I've hacked at Module:lang/sandbox and have had success with list markup. For example, this:

:{{lang/sandbox|de|
:*a list item 
:*another list item
:*and yet another list item}}

renders like this:

a list item
another list item
and yet another list item

with this html:

<dl><dd><div lang="de" title="German language text">
<ul><li><i>a list item </i></li>
<li><i>another list item</i></li>
<li><i>and yet another list item</i></li></ul></div></dd></dl>

But, implied ... (from \n\n) does not work though the failing can't, I think, be laid at the feet of Module:lang/sandbox.

{{lang|de|
a line item 
another line item

and yet another line item}}

makes this html:

<p><i><span lang="de" title="German language text">a line item 
another line item
</span></i></p><p><i>and yet another line item</i>
</p>

the last line is outside of the enclosing span:

a line item another line item

and yet another line item

The same 'text' using Module:lang/sandbox wraps the whole in <div>...</div> tags gives this html:

<div lang="de" title="German language text"><i>a line item  another line item</i>
<i>and yet another line item</i></div>

which renders:

a line item another line item

and yet another line item

What to do? Detect \n\n in 'text' and throw an error? Detect \n\n in 'text' and insert ... tags in the appropriate places? If we throw an error, do we recommend <poem>...</poem> markup? Probably not because this:

{{lang/sandbox|de|
<poem>a line item 
another line item

and yet another line item</poem>}}

produces this flawed html (the module doesn't produce <div>...</div> because all it sees is the poem stripmarker):

<i lang="de" title="German language text"><div class="poem">
<p>a line item <br />
another line item<br />
<br />
and yet another line item
</p>
</div></i>

We could detect the poem stripmarker, wrap the whole in <div>...</div> tags and lose auto-italics.
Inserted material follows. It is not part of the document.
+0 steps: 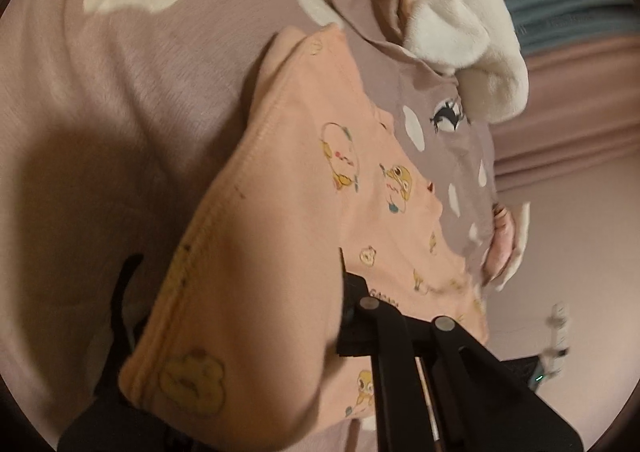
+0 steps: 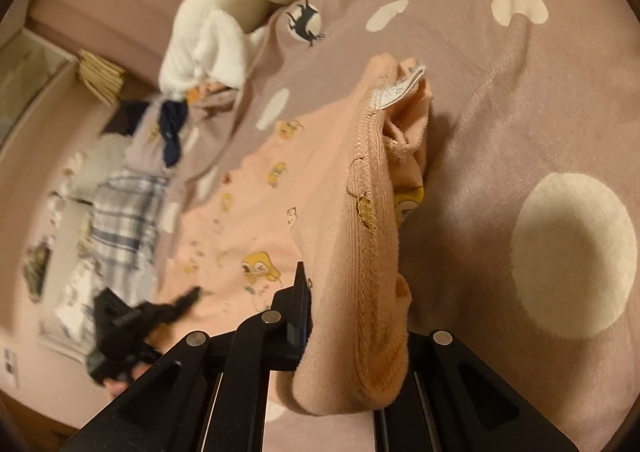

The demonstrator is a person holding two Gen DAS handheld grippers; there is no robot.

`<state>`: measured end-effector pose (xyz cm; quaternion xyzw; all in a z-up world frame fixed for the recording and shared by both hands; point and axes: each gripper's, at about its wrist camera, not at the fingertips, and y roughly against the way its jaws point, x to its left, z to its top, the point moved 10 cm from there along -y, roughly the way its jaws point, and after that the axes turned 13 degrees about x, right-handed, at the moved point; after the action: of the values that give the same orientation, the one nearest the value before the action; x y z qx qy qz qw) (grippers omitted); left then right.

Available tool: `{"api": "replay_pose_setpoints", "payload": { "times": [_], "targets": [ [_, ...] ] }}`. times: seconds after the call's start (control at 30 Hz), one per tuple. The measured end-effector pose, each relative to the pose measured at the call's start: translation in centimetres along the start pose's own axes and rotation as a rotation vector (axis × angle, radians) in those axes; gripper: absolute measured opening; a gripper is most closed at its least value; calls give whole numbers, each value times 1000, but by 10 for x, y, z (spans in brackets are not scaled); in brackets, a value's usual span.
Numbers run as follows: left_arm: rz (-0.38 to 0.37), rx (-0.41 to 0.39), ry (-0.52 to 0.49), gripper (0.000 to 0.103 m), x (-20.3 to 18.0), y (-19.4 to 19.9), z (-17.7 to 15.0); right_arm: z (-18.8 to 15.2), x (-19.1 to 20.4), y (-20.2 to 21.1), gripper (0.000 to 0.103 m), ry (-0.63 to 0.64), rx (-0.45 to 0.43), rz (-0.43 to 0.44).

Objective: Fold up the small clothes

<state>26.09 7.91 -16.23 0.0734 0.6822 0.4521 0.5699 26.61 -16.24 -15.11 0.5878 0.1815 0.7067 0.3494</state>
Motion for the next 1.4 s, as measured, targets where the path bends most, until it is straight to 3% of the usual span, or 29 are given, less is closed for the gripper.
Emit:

What to do with \n\n in 'text'?

—Trappist the monk (talk) 12:21, 14 August 2018 (UTC)

isolation

Please consider to add style="unicode-bidi:isolate" - this should resolve issues such as the mixup in Mahmud of Ghazni. Thanks, Eran (talk) 20:24, 15 August 2018 (UTC)
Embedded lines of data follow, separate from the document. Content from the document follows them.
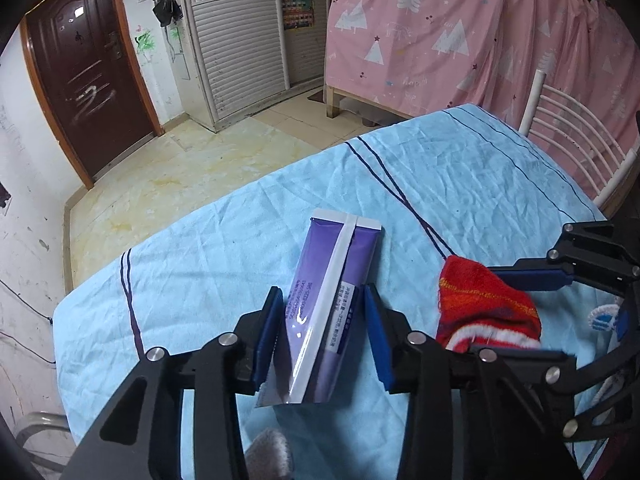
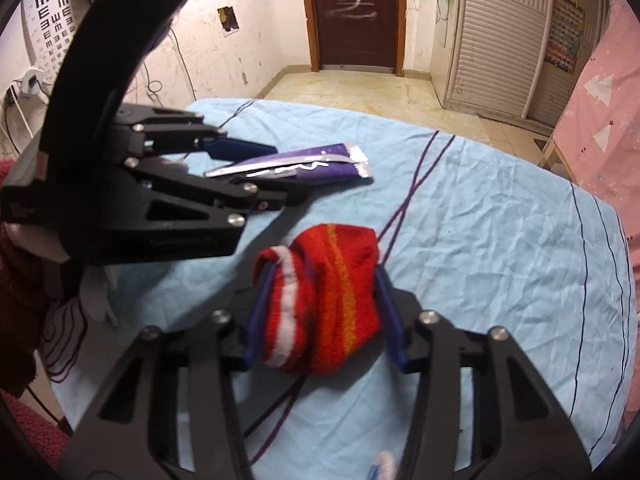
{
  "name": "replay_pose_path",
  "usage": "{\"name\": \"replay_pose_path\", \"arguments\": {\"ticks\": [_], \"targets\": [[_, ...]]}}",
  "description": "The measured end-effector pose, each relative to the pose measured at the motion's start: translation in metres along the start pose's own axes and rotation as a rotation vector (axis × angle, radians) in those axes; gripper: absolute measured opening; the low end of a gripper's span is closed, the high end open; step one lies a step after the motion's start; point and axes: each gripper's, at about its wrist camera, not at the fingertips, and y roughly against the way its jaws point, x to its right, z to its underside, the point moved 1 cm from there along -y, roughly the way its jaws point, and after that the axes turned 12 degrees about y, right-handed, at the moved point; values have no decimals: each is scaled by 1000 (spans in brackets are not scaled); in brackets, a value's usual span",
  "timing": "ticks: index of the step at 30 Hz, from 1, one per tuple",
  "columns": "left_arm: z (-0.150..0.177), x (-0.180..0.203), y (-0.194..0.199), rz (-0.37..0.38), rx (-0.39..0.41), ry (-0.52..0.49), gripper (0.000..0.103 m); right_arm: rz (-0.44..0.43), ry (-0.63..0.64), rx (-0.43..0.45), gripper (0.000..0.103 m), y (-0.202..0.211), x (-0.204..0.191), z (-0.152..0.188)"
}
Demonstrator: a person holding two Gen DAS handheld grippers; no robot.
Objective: Collect trash
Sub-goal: 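Carry the sock and purple box with both tools to the yellow bucket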
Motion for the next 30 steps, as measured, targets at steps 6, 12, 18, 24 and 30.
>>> {"name": "replay_pose_path", "arguments": {"ticks": [6,12,18,24,30], "targets": [[7,8,11,-29,13,-2,25,10,-27,41,29,18,11,9],[10,18,21,-51,19,0,25,18,-50,83,26,40,15,16],[6,37,35,-71,36,-22,25,19,-78,122,26,57,25,21],[1,61,48,-81,59,-52,25,27,-107,169,26,79,33,33],[-7,95,57,-80,83,-82,25,41,-150,207,26,98,55,50]]}}
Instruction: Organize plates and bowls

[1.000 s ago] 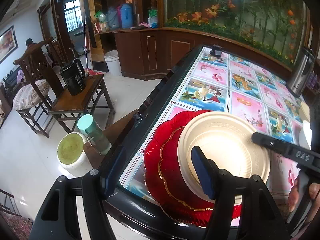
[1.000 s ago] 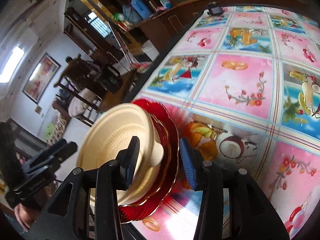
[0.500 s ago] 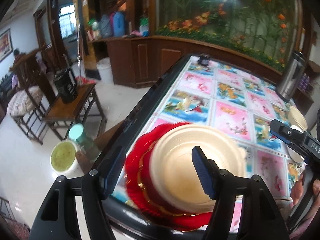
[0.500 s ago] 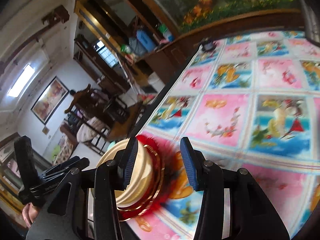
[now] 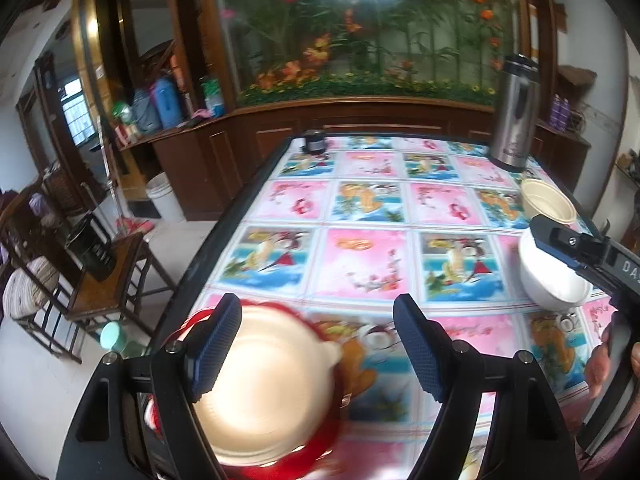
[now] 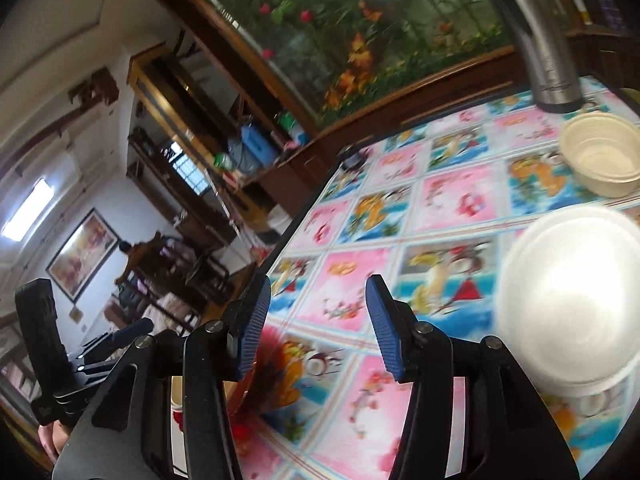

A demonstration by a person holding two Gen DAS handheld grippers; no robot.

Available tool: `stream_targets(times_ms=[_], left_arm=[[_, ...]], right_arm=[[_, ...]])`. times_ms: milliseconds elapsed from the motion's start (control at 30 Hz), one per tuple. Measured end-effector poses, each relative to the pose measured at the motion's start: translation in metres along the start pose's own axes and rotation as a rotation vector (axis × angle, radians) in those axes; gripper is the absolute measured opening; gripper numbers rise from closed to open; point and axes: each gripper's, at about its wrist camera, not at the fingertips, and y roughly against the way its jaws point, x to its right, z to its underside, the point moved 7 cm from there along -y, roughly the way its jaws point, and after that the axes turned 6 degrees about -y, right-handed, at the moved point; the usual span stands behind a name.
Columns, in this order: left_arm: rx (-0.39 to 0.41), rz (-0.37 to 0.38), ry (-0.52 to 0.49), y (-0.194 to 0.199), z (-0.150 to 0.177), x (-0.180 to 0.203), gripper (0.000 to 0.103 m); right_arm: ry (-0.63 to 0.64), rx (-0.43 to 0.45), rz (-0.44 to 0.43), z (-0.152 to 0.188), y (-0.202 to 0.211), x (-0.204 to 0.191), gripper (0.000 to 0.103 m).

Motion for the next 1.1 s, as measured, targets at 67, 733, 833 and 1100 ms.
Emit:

I haven't given this any thought but my immediate reaction is that this:

{{lang|fa|محمود غزنوی}}; 2 November 971 – 30 April 1030

محمود غزنوی; 2 November 971 – 30 April 1030

should have been written like this:

{{lang|fa|محمود غزنوی|rtl=yes}}; 2 November 971 – 30 April 1030

محمود غزنوی; 2 November 971 – 30 April 1030

Doing this serves two purposes: first it makes the rendering correct because |rtl= tells the browser that the ... tags in the template rendering enclose right-to-left text and second, in the wikisource, it disentangles right-to-left (the Persian text), the ambiguous text (the digits can go either way), and the left-to-right text (English text).

—Trappist the monk (talk) 21:53, 15 August 2018 (UTC)

|rtl=yes could be partially automated using script detection, like italicization: look up the scripts of the characters in the text and if all of them are right-to-left scripts or not real scripts (Zinh, Zyyy, Zzzz), add dir="rtl". I've created an is_rtl function in Module:Unicode data and added it to Module:Lang/sandbox. It uses rtl_scripts from Module:Lang/data via Module:Unicode data/scripts. With this change, the example above displays correctly without |rtl=yes:

{{lang/sandbox|fa|محمود غزنوی}}; 2 November 971 – 30 April 1030
محمود غزنوی; 2 November 971 – 30 April 1030

|rtl=yes would sometimes still be needed: for instance, when there are Latin-script characters in Arabic-script text, for instance. — Eru·tuon 22:44, 15 August 2018 (UTC)

Is there a problem? is_rtl():

if not (rtl[script] or script == "Zyyy" or script == "Zinh"
		or script == "Zzzz") then
	return false
end

A string entirely composed of Zyyy, Zinh, and / or Zzzz characters is, by this definition, right-to-left, right? Yet the same string of characters is also Latin (if I understand what is_Latin() does). Perhaps one or both of those functions need a tweak to require that the source string contains some minimal percentage of characters that are members of the target script(s)?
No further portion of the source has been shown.